Exercise description - Leave out every line before the one that contains "white packet in". Please restate that line and the rest of the data word for word, through the end.

Records from a data collection
---*---

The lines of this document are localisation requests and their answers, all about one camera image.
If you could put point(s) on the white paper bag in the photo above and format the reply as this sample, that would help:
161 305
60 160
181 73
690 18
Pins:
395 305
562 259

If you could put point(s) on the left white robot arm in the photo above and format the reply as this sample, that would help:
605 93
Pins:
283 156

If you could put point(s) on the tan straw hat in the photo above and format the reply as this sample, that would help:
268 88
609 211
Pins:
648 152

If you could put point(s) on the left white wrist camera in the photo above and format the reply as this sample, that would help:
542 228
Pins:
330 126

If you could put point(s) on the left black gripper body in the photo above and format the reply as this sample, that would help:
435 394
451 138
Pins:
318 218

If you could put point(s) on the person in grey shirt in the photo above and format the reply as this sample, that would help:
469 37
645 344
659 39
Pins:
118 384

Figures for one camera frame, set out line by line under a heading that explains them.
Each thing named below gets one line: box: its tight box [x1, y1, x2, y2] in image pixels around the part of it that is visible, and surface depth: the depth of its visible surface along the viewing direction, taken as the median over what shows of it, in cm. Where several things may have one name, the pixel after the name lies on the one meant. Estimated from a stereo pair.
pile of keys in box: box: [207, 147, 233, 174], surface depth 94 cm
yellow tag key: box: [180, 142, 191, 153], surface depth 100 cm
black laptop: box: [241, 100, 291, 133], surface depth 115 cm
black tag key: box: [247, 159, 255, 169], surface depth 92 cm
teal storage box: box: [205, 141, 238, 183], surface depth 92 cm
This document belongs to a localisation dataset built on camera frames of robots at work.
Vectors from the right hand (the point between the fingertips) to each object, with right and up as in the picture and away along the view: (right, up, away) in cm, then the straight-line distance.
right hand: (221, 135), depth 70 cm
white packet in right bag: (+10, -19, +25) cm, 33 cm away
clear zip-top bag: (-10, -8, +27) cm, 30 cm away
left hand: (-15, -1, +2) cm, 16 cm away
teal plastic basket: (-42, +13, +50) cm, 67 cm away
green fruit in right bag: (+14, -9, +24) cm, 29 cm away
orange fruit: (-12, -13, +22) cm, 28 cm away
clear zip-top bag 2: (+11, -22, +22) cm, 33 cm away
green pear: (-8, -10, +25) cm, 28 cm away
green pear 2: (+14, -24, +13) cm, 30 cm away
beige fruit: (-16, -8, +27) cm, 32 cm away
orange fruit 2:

---*---

Task output -
white packet in right bag: (+10, -19, +25) cm, 33 cm away
clear zip-top bag: (-10, -8, +27) cm, 30 cm away
left hand: (-15, -1, +2) cm, 16 cm away
teal plastic basket: (-42, +13, +50) cm, 67 cm away
green fruit in right bag: (+14, -9, +24) cm, 29 cm away
orange fruit: (-12, -13, +22) cm, 28 cm away
clear zip-top bag 2: (+11, -22, +22) cm, 33 cm away
green pear: (-8, -10, +25) cm, 28 cm away
green pear 2: (+14, -24, +13) cm, 30 cm away
beige fruit: (-16, -8, +27) cm, 32 cm away
orange fruit 2:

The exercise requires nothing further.